WHAT IS BEING ASKED: The whole listing must be printed again without any alteration.

BEGIN

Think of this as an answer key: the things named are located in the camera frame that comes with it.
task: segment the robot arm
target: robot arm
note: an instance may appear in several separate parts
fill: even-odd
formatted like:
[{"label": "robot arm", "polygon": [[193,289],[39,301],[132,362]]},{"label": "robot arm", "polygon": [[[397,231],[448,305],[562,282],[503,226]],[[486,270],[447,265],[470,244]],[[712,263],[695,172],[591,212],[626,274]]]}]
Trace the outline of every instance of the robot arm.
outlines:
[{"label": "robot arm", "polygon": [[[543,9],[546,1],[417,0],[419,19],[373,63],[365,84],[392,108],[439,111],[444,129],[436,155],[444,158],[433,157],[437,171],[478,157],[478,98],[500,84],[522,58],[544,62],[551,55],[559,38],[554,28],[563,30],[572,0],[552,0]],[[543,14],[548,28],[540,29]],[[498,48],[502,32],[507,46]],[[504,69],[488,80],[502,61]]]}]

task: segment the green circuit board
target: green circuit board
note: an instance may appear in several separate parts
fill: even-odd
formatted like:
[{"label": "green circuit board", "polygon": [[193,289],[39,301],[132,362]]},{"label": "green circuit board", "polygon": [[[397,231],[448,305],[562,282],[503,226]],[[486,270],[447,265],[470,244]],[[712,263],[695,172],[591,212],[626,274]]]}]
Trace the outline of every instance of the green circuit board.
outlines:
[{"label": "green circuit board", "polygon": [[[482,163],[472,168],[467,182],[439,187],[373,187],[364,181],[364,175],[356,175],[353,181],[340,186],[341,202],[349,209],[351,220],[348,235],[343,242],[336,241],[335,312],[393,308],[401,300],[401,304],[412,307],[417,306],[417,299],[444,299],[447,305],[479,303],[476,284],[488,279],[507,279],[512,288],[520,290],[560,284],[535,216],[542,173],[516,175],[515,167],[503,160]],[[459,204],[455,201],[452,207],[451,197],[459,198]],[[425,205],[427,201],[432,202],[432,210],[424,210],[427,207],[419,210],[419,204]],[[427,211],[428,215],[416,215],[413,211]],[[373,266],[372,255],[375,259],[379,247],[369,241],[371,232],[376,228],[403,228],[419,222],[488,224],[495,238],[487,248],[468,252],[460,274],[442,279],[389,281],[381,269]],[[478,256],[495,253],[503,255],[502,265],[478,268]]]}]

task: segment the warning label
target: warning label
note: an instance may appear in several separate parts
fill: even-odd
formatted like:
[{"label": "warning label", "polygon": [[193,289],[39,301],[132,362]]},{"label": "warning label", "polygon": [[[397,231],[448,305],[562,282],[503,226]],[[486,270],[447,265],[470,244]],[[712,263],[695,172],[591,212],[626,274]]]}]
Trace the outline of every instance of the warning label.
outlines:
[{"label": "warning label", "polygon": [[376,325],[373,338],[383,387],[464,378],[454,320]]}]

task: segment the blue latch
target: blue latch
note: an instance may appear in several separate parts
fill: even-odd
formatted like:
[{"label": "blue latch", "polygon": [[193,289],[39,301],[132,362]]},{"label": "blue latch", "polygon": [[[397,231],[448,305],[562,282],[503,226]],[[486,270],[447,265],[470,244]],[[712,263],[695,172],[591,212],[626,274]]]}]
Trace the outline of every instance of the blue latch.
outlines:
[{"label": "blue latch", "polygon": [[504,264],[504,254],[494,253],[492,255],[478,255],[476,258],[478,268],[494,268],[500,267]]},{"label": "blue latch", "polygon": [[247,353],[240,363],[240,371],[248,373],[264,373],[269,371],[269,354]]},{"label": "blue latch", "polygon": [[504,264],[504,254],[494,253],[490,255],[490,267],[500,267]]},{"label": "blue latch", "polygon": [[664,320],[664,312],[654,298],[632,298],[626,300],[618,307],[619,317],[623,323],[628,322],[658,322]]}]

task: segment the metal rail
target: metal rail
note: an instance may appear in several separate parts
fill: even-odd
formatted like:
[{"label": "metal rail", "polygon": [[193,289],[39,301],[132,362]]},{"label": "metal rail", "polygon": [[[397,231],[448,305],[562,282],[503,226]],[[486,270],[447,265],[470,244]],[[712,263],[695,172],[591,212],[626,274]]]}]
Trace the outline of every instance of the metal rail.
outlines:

END

ANSWER TO THE PROBLEM:
Think of this as an answer key: the things named are located in the camera frame that comes with it.
task: segment the robot arm
target: robot arm
note: an instance may appear in several separate parts
fill: even-odd
formatted like:
[{"label": "robot arm", "polygon": [[193,289],[39,301],[132,362]]},{"label": "robot arm", "polygon": [[[397,231],[448,305],[562,282],[503,226]],[[486,270],[447,265],[470,244]],[[712,263],[695,172],[591,212],[626,274]]]}]
Trace the outline of every instance of the robot arm.
outlines:
[{"label": "robot arm", "polygon": [[[543,9],[546,1],[417,0],[419,19],[373,63],[365,84],[392,108],[439,111],[444,129],[436,155],[444,158],[433,157],[437,171],[478,157],[478,98],[500,84],[522,58],[544,62],[551,55],[559,38],[554,28],[563,30],[572,0],[552,0]],[[543,14],[548,28],[540,29]],[[498,48],[502,32],[507,46]],[[504,69],[488,80],[502,61]]]}]

task: segment the green circuit board
target: green circuit board
note: an instance may appear in several separate parts
fill: even-odd
formatted like:
[{"label": "green circuit board", "polygon": [[193,289],[39,301],[132,362]]},{"label": "green circuit board", "polygon": [[[397,231],[448,305],[562,282],[503,226]],[[486,270],[447,265],[470,244]],[[712,263],[695,172],[591,212],[626,274]]]}]
Trace the outline of every instance of the green circuit board.
outlines:
[{"label": "green circuit board", "polygon": [[[482,163],[472,168],[467,182],[439,187],[373,187],[364,181],[364,175],[356,175],[353,181],[340,186],[341,202],[349,209],[351,220],[348,235],[343,242],[336,241],[335,312],[393,308],[401,300],[401,304],[412,307],[417,306],[417,299],[444,299],[447,305],[479,303],[476,284],[488,279],[507,279],[512,288],[520,290],[560,284],[535,216],[542,173],[516,175],[515,167],[503,160]],[[459,204],[455,201],[452,207],[451,197],[459,198]],[[425,205],[427,201],[432,202],[432,210],[424,210],[427,207],[419,210],[419,204]],[[427,211],[428,215],[416,215],[413,211]],[[373,266],[372,255],[375,259],[379,247],[369,241],[371,232],[376,228],[403,228],[419,222],[488,224],[495,238],[487,248],[468,252],[460,274],[442,279],[389,281],[381,269]],[[478,256],[495,253],[503,255],[502,265],[478,268]]]}]

task: segment the warning label
target: warning label
note: an instance may appear in several separate parts
fill: even-odd
formatted like:
[{"label": "warning label", "polygon": [[193,289],[39,301],[132,362]]},{"label": "warning label", "polygon": [[[397,231],[448,305],[562,282],[503,226]],[[486,270],[447,265],[470,244]],[[712,263],[695,172],[591,212],[626,274]]]}]
Trace the outline of every instance of the warning label.
outlines:
[{"label": "warning label", "polygon": [[376,325],[373,338],[383,387],[464,378],[454,320]]}]

task: segment the blue latch
target: blue latch
note: an instance may appear in several separate parts
fill: even-odd
formatted like:
[{"label": "blue latch", "polygon": [[193,289],[39,301],[132,362]]},{"label": "blue latch", "polygon": [[[397,231],[448,305],[562,282],[503,226]],[[486,270],[447,265],[470,244]],[[712,263],[695,172],[591,212],[626,274]]]}]
Trace the outline of every instance of the blue latch.
outlines:
[{"label": "blue latch", "polygon": [[504,264],[504,254],[494,253],[492,255],[478,255],[476,258],[478,268],[494,268],[500,267]]},{"label": "blue latch", "polygon": [[247,353],[240,363],[240,371],[248,373],[264,373],[269,371],[269,354]]},{"label": "blue latch", "polygon": [[504,264],[504,254],[494,253],[490,255],[490,267],[500,267]]},{"label": "blue latch", "polygon": [[664,320],[664,312],[654,298],[632,298],[626,300],[618,307],[619,317],[623,323],[628,322],[658,322]]}]

task: segment the metal rail
target: metal rail
note: an instance may appear in several separate parts
fill: even-odd
formatted like:
[{"label": "metal rail", "polygon": [[193,289],[39,301],[132,362]]},{"label": "metal rail", "polygon": [[[397,231],[448,305],[562,282],[503,226]],[[486,270],[447,265],[470,244]],[[712,263],[695,172],[591,212],[626,274]]]}]
Trace the outline of every instance of the metal rail.
outlines:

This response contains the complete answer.